#### [WHAT THE TASK ASKS]
I need the lines below from the one with "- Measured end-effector" down to the one with "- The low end" reproduced exactly, both ends included, and nothing else.

#### [MATERIAL PROVIDED]
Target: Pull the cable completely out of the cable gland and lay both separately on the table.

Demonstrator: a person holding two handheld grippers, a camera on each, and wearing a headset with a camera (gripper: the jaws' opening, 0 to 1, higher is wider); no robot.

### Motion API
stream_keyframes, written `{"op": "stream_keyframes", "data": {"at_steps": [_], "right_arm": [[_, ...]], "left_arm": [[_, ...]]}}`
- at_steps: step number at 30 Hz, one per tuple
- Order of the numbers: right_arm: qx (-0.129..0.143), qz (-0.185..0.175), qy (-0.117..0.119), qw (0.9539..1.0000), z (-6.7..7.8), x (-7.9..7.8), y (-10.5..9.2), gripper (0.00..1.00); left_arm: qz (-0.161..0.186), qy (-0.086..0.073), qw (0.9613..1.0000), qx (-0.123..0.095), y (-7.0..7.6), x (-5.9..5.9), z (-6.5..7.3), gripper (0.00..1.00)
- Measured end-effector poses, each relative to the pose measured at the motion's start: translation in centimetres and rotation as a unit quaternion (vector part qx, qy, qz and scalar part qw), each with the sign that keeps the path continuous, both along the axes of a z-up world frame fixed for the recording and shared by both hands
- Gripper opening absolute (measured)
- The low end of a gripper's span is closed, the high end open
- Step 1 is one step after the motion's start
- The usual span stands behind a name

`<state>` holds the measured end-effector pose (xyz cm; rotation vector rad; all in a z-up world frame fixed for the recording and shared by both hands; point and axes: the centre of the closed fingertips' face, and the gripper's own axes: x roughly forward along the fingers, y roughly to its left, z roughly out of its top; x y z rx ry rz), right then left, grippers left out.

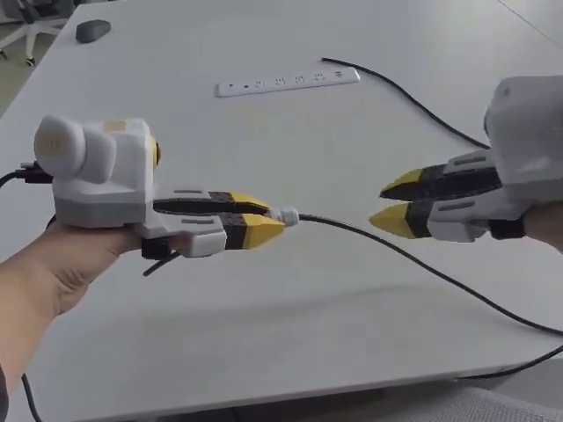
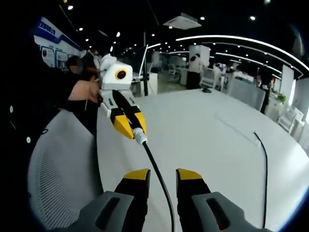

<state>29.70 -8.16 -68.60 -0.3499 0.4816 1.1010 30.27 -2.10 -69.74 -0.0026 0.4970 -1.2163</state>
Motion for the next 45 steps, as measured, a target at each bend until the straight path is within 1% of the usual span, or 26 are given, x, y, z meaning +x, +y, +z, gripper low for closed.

#### [SOLUTION BELOW]
- Measured end-effector poses, each relative to the pose measured at the motion's start: translation in centimetres and rotation as a unit quaternion (vector part qx, qy, qz and scalar part qw), each with the sign that keeps the path continuous, both along the axes of a z-up world frame fixed for the recording and shared by both hands
- Gripper opening absolute (measured)
- The low end of a gripper's span is closed, the high end open

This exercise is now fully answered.